■ **TASK STATEMENT**
Starting at the line that has "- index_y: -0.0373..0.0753" and stopping after the line that has "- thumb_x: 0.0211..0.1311", reproduce the listing below exactly; omit everything else.

□ □ □ □ □ □ □

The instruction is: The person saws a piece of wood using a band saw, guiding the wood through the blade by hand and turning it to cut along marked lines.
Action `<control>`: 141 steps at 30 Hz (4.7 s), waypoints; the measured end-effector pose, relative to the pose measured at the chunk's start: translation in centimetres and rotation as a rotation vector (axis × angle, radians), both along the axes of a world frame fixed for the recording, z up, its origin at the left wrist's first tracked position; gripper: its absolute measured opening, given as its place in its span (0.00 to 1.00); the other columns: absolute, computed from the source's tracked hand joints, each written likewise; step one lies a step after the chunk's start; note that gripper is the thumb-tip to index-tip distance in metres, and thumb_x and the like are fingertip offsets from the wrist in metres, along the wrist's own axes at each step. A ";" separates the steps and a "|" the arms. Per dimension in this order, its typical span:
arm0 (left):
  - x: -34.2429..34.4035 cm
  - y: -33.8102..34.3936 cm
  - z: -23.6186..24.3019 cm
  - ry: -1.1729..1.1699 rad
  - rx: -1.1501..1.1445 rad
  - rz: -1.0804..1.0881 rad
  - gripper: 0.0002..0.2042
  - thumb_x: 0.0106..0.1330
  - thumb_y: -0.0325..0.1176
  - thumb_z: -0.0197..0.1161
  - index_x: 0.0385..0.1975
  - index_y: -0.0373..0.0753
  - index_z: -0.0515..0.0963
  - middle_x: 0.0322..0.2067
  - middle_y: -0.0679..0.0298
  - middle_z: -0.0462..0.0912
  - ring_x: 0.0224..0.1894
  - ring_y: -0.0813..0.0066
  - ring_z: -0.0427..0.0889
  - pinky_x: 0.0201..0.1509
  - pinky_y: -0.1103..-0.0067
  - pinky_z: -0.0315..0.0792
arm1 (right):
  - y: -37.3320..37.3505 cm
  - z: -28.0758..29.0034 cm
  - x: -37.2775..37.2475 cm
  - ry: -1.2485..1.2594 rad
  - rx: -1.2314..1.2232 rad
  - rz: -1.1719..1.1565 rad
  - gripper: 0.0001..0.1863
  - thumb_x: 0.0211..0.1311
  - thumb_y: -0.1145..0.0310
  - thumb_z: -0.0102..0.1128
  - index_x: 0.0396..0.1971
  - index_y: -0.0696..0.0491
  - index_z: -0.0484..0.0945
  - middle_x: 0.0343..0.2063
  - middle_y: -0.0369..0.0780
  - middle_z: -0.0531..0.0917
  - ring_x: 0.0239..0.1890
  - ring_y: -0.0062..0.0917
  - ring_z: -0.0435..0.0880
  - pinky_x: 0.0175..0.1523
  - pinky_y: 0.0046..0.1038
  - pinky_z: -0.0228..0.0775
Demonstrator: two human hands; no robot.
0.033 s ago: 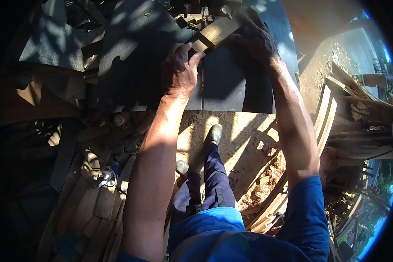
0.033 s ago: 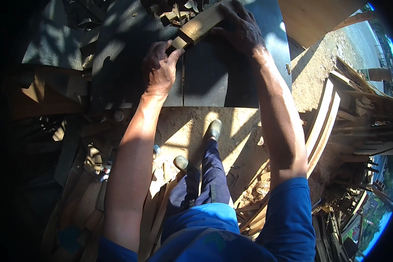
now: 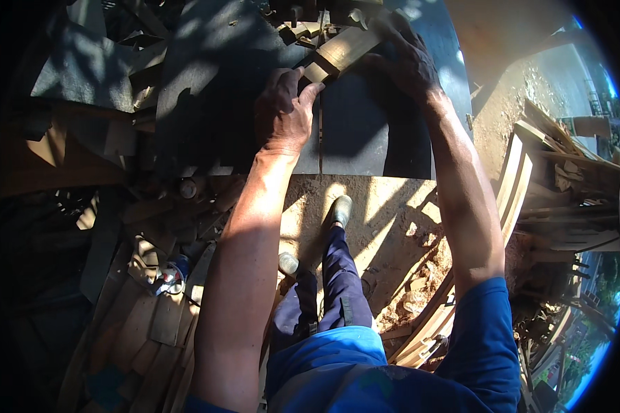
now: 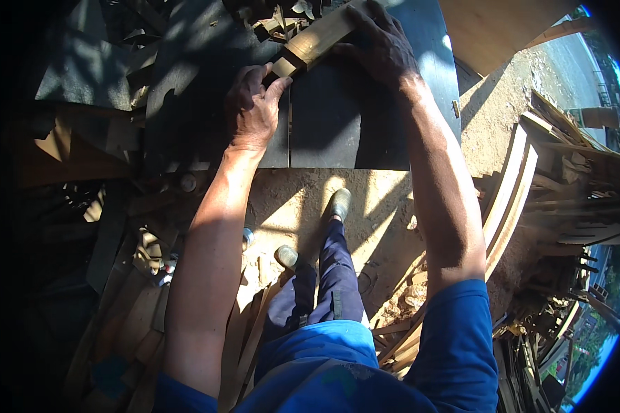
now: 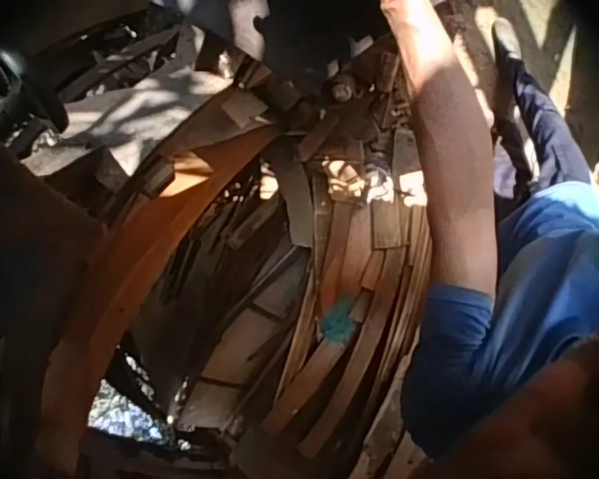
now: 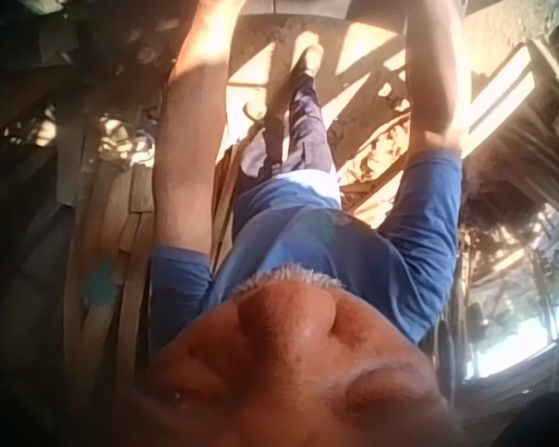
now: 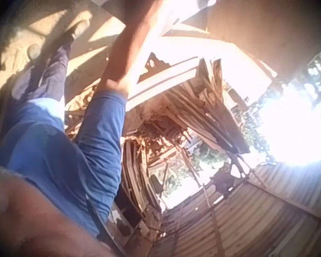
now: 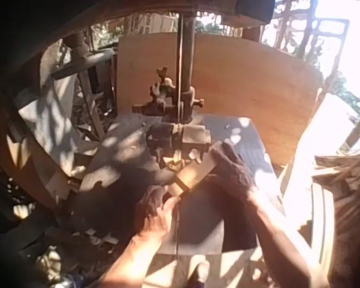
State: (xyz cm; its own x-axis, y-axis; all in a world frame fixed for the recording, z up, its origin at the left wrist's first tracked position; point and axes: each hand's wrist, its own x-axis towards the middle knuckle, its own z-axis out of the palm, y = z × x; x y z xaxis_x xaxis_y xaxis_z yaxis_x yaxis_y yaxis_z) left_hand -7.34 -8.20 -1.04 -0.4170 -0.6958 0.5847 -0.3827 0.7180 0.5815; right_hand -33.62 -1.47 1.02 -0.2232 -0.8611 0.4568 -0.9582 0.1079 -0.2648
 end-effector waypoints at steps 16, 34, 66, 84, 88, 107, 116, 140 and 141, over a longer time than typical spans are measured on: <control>-0.4 0.1 -0.2 -0.032 0.025 0.000 0.19 0.65 0.39 0.71 0.46 0.30 0.81 0.39 0.50 0.84 0.41 0.51 0.86 0.45 0.67 0.80 | 0.1 -0.2 -0.5 0.010 0.017 -0.036 0.40 0.60 0.42 0.70 0.70 0.40 0.70 0.75 0.49 0.62 0.75 0.49 0.60 0.76 0.45 0.57; -0.5 0.0 0.1 -0.065 0.005 0.006 0.19 0.67 0.40 0.70 0.47 0.30 0.81 0.41 0.48 0.84 0.42 0.51 0.86 0.45 0.66 0.80 | -0.2 -0.4 -1.0 0.030 -0.026 -0.010 0.38 0.57 0.48 0.74 0.68 0.40 0.74 0.74 0.47 0.63 0.75 0.45 0.62 0.76 0.42 0.59; 0.1 0.3 0.4 -0.081 -0.022 -0.011 0.16 0.66 0.37 0.70 0.46 0.31 0.80 0.40 0.49 0.84 0.42 0.51 0.85 0.45 0.65 0.79 | 0.7 0.0 0.3 -0.014 -0.009 -0.038 0.40 0.54 0.41 0.73 0.68 0.37 0.74 0.75 0.49 0.61 0.74 0.51 0.61 0.75 0.47 0.61; 13.4 0.1 4.7 -0.215 0.200 -0.312 0.16 0.66 0.25 0.68 0.52 0.30 0.77 0.48 0.51 0.80 0.49 0.54 0.82 0.52 0.70 0.77 | 14.7 1.9 11.1 -0.157 0.071 0.178 0.27 0.62 0.66 0.69 0.60 0.52 0.76 0.54 0.45 0.81 0.61 0.42 0.77 0.64 0.38 0.71; 15.9 0.0 5.4 -0.010 0.897 -0.271 0.17 0.81 0.43 0.54 0.50 0.33 0.79 0.40 0.65 0.84 0.43 0.81 0.81 0.49 0.80 0.75 | 15.4 3.9 12.3 -0.903 0.246 0.215 0.16 0.78 0.61 0.55 0.48 0.59 0.81 0.31 0.46 0.88 0.32 0.36 0.89 0.43 0.33 0.81; 17.3 1.8 6.0 -0.004 0.699 -0.117 0.21 0.74 0.43 0.63 0.56 0.33 0.74 0.45 0.59 0.79 0.45 0.73 0.79 0.50 0.75 0.74 | 16.8 3.2 18.2 -0.569 0.060 0.175 0.17 0.66 0.69 0.69 0.55 0.48 0.84 0.41 0.43 0.86 0.43 0.37 0.86 0.48 0.34 0.80; 11.9 -2.0 -0.4 -0.186 -0.079 0.052 0.30 0.71 0.46 0.65 0.65 0.30 0.70 0.63 0.43 0.73 0.65 0.42 0.71 0.69 0.56 0.65 | 11.7 0.8 16.4 -0.222 -0.115 0.111 0.19 0.56 0.71 0.74 0.49 0.52 0.82 0.45 0.42 0.84 0.49 0.40 0.82 0.56 0.38 0.76; 2.9 -10.0 0.3 -0.265 0.021 0.321 0.36 0.70 0.62 0.58 0.67 0.39 0.69 0.63 0.52 0.77 0.70 0.57 0.70 0.73 0.46 0.55 | 5.1 0.2 16.3 -0.371 -0.205 -0.058 0.18 0.57 0.66 0.75 0.47 0.53 0.83 0.40 0.44 0.85 0.44 0.40 0.85 0.48 0.36 0.81; 2.8 -9.9 0.4 -0.264 -0.003 0.325 0.36 0.70 0.62 0.58 0.66 0.38 0.70 0.61 0.52 0.78 0.68 0.56 0.72 0.72 0.48 0.57 | 5.0 0.2 16.4 -0.376 -0.193 -0.088 0.18 0.57 0.66 0.75 0.46 0.54 0.83 0.40 0.45 0.85 0.44 0.41 0.86 0.48 0.37 0.81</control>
State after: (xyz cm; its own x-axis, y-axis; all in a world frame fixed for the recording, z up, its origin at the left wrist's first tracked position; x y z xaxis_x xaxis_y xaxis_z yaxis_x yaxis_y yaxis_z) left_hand -4.59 -18.14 -0.69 -0.3122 -0.8145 0.4889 -0.7253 0.5368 0.4311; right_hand -17.27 3.48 1.26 -0.4737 -0.7379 0.4807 -0.7807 0.0992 -0.6170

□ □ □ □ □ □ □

■ **RESPONSE TO THIS EXERCISE**
  - index_y: -0.0373..0.0753
  - index_z: -0.0515..0.0963
  - middle_x: 0.0322..0.2067
  - middle_y: -0.0679..0.0298
  - middle_z: -0.0462..0.0912
  - ring_x: 0.0224..0.1894
  - ring_y: -0.0813..0.0066
  - ring_z: -0.0427..0.0889
  - pinky_x: 0.0201..0.1509
  - pinky_y: -0.1103..-0.0067
  - pinky_z: -0.0315..0.0792
arm1 (right):
  - y: -37.3320..37.3505 cm
  - z: -28.0758..29.0034 cm
  - x: -37.2775..37.2475 cm
  - ry: -1.2485..1.2594 rad
  - rx: -1.2314..1.2232 rad
  - rz: -1.1719..1.1565 rad
  - gripper: 0.0001..0.1863
  - thumb_x: 0.0211..0.1311

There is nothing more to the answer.